Hi, I am working on a problem where I have two models, namely a Teacher model (A) and a student model (B).

# Phase 1

The Teacher network is used to generate pseudo-labels for a set of unlabelled train set `X1`

. The pseudo-labels are used as ground truth to train the student network. The student network is updated based on the loss computed using the prediction from student network and the pseudo-labels.

# Phase 2

Given labelled train set, `(X2, Y2)`

, we use the updated student model B2 and perform forward propagation.
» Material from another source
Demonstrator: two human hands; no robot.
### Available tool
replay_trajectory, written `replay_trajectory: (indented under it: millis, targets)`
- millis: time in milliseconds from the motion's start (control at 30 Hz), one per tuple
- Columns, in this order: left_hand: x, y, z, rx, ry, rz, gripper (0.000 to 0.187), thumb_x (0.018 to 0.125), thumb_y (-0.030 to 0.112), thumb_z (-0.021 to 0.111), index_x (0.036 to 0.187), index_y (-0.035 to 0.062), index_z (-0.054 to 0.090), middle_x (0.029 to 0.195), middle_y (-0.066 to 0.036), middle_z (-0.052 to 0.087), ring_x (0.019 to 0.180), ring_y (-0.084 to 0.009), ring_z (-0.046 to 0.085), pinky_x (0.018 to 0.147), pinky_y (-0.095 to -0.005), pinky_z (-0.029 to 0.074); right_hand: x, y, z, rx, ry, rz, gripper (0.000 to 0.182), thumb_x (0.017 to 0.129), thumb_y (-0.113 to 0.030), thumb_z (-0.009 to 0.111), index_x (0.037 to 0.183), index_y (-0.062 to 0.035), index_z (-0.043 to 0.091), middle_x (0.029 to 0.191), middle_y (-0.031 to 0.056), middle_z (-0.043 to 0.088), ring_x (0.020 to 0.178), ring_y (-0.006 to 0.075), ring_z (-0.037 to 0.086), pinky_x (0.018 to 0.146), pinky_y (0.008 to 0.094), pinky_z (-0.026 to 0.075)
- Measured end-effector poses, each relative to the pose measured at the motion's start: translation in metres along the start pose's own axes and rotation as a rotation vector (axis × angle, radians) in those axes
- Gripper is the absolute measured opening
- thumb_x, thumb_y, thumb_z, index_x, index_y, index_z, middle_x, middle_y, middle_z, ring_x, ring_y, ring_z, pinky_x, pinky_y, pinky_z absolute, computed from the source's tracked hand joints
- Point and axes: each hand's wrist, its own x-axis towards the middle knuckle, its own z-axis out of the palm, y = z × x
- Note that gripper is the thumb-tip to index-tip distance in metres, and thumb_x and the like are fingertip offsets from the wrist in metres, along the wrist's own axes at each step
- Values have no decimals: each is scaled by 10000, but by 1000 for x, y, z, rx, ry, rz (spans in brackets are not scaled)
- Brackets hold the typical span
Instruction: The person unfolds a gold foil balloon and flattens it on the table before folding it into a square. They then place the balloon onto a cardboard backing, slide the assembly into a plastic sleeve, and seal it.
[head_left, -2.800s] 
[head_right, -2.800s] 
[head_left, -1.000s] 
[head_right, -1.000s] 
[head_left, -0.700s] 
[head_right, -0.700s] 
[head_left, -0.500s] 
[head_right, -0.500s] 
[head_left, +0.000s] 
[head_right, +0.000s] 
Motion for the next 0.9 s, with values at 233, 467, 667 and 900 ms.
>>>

Then a loss is computed between the prediction from B2 and Y2. Rather than updating the student network again, now I would like to update the Teacher model A. In other words, I would like to compute the gradient of loss in phase 2 w.r.t model A. However, in my implementation, when I do loss.backward() in phase 2, only the gradient w.r.t model B is computed. May I ask how I can compute the gradient w.r.t model A???

Below is a much more detailed explanation and I have also pasted my code at the very end.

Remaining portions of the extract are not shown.